Other shows with a Pittsburgh theme include Ross Mantle: In the Wake, at 707 Penn Gallery (Nov. 25-Dec. 31). Mantle's photographs consider the myths and realities of post-industrial America in the Monongahela Valley. Mantle's work will also be in Confluence (Sept. 2-24), a show with photographer Jim Korpi at UnSmoke Artspace. At the Pittsburgh Glass Center, Ten More Years on Penn (Oct. 7-Feb. 17) presents an installation by Gwylene Gallimard and Jean Marie Mauclet created with residents of nearby neighborhoods that will explore how art has influenced Penn Avenue. And taking the local global will be Atticus Adams -- An Appalachian in Paris (Oct. 15-Nov. 12), a show by the Pittsburgh-based sculptor at Borelli-Edwards Galleries.

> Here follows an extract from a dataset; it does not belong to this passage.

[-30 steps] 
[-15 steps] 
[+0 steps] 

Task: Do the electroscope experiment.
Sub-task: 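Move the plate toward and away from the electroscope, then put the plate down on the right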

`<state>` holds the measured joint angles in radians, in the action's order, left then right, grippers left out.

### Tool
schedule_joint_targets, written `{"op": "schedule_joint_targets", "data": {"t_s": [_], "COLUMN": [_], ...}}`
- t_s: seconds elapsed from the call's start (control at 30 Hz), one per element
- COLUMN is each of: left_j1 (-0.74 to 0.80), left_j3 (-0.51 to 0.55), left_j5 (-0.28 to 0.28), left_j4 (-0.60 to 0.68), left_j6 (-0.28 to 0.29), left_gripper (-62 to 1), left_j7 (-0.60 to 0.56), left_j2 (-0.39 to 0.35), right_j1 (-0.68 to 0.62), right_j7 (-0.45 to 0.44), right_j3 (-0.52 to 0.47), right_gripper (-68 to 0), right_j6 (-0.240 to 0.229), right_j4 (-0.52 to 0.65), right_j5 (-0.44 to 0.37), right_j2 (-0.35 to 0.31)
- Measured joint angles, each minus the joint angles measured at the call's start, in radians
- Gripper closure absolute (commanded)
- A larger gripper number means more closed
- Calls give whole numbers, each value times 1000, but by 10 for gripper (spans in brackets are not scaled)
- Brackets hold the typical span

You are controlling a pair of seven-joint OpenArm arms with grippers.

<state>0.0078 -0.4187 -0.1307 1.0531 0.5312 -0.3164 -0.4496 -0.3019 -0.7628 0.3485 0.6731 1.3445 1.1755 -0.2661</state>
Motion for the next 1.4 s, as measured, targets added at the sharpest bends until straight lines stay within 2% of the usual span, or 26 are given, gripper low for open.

Finally, several museums will show the work of international artists, thereby bringing some of the world to us. The Carnegie presents Cathy Wilkes (Nov. 12-Feb. 26), this Irish artist's first solo exhibition in this country. Sites of Passage (through Jan. 8), at the Mattress Factory, focuses on the language of performance art through an exchange of ideas between Egyptian artists and artists in the U.S. The Frick Art Museum hosts Fabergé: The Hodges Family Collection (Oct. 23-Jan. 15), with more than 100 decorative objects from tableware to jewelry. And Parallel Universe (Sept. 30-Dec. 31), at Wood Street Galleries, presents a group show of artists who use "dual technologies that run parallel and never overlap but share a common goal."